Sula was kind of down on Dudley Nieto’s Rojo Gusano last week, but in Redeye, Michael Nagrant went to the same one I went to: “My favorite taco featured creamy curls of shrimp slathered with bright Thai green curry topped with a nest of crunchy Napa cabbage ($3.50 each or $10 for three). I also loved the arrachera taco ($3.50 each or $7.50 for three) stuffed with juicy nuggets of freshly grill-caramelized carne asada dripping with garlicky mojo de ajo sauce.” But his favorite is more of a South American taste: “an empanada stuffed with creamy farmer’s cheese, epazote leaf and roasted portobello mushrooms ($3). The half-moon-shaped shell dappled with flaky pockmarks from the fry oil was a killer pastry.” (Redeye)

CELESTIAL MOTO

Moto closed last week, and there were a couple of ending tributes, but the most interesting take on the restaurant’s legacy is from David Hammond at New City, talking to Amanda Barnes, a Moto vet now at Celeste, about how she uses one aspect of Homato Cantu’s thinking there—his predilection for “wrecked food”: “It’s expertise—and tech support—that adds value. In fact, it takes vastly more expertise to serve a piece of delicious trash food than it does a piece of Wagyu beef, which arrives in the kitchen with built-in deliciousness.” (New City)

CIDERNARA, CLEETUS

How long did it take the cider bar The Northman to open? Long enough that Cleetus Friedman is out at The Fountainhead, which was behind it, to be replaced by Sean Sanders of the late, eco-conscious Browntrout. Chicagoist has more; Eater has the announcement on the Northman opening, now March 8.

ICE ICE BABY

Once the Google building had walls of ice feet thick; now it just has oysters on crushed ice in Cold Storage, the seafood bar inside Swift & Sons, and Joanna Trestrail is impressed: “Shellfish arrays behind the raw bar that dominates the space are things of beauty and mighty tempting. High rollers spring for seafood towers of mussels, shrimp, clams, crab and more ($20 to $75 per person), while the rest of us roll a la carte. Nicely presented oysters from both coasts ($3 each, or $17 for six), daily varieties of which are posted around the room, made us want to come back a few hours later — they’re just $1 each (and draft beers are $3) from 3 to 6 p.m. Monday through Friday.” (Crain’s)

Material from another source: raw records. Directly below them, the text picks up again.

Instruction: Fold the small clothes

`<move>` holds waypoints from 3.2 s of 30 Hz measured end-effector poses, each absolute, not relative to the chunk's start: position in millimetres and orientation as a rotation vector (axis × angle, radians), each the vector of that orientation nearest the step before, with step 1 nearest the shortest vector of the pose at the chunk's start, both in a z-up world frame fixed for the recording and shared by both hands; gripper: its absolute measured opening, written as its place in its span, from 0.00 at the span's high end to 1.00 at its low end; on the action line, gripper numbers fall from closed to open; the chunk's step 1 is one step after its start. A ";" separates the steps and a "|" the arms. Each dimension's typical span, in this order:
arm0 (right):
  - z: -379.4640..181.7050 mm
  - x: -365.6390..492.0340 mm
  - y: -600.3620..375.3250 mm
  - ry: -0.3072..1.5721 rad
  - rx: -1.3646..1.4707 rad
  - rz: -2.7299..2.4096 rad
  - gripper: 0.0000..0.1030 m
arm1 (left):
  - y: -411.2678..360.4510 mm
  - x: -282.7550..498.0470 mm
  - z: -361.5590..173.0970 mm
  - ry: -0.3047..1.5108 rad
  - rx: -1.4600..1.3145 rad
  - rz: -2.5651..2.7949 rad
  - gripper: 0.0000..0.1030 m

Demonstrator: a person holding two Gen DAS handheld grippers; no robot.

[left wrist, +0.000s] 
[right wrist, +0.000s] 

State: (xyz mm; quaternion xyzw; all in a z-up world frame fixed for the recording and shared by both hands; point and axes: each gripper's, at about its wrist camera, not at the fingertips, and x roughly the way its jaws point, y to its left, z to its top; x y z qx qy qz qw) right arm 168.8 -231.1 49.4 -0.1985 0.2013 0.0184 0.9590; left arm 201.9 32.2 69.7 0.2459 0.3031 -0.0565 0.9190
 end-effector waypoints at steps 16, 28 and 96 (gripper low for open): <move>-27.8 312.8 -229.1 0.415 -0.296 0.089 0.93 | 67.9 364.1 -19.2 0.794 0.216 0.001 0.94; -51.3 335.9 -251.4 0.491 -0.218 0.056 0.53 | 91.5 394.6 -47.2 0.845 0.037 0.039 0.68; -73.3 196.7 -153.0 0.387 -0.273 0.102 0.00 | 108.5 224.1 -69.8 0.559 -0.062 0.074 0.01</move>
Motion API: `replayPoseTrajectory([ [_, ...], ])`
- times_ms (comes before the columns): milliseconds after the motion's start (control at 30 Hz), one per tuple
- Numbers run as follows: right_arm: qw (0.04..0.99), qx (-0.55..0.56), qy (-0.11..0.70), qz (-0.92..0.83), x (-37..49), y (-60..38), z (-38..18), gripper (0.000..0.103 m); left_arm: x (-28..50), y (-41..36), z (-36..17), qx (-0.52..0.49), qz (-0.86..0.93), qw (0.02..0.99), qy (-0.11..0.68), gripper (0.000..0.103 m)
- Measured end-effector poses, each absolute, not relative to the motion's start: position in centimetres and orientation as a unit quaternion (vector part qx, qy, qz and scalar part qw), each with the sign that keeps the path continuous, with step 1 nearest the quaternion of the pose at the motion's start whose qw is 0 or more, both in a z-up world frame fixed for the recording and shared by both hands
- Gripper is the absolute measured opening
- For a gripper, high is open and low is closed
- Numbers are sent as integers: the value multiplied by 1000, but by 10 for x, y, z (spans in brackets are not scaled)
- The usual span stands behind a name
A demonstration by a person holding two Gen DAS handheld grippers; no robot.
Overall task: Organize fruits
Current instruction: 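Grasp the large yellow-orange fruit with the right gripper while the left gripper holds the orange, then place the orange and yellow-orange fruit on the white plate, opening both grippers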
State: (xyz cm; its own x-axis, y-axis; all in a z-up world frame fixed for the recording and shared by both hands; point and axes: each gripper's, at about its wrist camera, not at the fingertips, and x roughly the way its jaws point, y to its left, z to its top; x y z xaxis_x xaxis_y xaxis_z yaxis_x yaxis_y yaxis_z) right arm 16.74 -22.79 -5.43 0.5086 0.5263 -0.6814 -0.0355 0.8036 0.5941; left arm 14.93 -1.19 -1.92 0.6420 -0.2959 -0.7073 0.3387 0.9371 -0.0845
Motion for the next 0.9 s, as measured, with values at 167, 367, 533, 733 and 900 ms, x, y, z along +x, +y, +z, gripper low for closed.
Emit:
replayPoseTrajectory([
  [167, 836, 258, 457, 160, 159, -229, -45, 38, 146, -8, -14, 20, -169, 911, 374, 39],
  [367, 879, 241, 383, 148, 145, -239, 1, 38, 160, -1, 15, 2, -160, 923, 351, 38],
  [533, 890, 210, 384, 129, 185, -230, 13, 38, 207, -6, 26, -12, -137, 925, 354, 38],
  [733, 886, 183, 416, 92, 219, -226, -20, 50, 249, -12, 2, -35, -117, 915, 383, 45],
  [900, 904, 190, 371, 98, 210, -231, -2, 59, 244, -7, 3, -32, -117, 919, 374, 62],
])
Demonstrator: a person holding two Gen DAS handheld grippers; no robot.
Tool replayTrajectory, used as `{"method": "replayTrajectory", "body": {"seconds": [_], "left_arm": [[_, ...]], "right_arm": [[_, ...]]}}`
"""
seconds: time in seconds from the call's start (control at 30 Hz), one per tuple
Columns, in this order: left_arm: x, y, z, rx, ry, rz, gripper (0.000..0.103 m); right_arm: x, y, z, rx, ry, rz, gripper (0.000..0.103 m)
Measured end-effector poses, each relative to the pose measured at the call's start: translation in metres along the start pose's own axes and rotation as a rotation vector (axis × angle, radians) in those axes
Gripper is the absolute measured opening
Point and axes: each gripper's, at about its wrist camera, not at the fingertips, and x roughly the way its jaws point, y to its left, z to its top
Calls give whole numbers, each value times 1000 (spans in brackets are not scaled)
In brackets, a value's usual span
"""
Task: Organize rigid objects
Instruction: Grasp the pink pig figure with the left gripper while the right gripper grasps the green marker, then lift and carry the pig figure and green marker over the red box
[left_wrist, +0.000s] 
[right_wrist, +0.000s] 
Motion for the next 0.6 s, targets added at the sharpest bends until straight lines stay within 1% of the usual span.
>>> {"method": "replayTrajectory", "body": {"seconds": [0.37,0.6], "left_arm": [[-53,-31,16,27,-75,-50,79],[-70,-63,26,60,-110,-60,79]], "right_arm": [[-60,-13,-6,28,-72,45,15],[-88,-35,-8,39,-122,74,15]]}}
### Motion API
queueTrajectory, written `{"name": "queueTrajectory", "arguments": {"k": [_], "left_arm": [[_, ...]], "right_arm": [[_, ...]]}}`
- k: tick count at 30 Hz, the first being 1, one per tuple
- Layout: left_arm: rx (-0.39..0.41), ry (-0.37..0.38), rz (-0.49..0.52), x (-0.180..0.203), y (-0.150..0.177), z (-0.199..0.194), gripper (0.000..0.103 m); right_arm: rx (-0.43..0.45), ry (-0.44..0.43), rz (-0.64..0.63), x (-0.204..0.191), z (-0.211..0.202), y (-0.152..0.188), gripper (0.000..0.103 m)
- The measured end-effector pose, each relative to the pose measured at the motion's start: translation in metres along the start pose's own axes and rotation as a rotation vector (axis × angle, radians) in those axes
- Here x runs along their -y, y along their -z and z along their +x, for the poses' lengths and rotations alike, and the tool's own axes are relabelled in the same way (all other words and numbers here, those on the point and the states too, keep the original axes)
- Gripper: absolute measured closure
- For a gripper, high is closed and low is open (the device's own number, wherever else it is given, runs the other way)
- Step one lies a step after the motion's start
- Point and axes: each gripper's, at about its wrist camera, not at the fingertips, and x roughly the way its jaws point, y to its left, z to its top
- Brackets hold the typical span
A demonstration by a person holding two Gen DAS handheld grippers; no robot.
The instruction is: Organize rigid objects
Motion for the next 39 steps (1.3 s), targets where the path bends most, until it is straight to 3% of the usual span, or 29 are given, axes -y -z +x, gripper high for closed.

BROOKLYN IS UP AND THE MIDWEST IS DOWN

At Facebook, Eater’s Sarah Freeman has a short but trenchant comment on a Bon Appetit piece that went looking for signs of Brooklyn civilization in the midwest. (There’s a cringe-inducingly clueless quote from the piece—”I tell Brooks how I’m in Indianapolis to find Brooklyn, and to see how America’s dominant food trends play out in a place with an emerging restaurant scene. I see his face drop, like I’ve delivered the ultimate insult…” Not “like,” old man.) Anyway, Freeman stands up for the midwest having its own food culture and New York media not getting it. My only question is, why aren’t they publishing commentary as sharp as this at Eater Chicago?

WELCOME TO ELIZABETH

Welcome to Elizabeth Atkinson, who takes over for Amy Cavanagh at Time Out Chicago.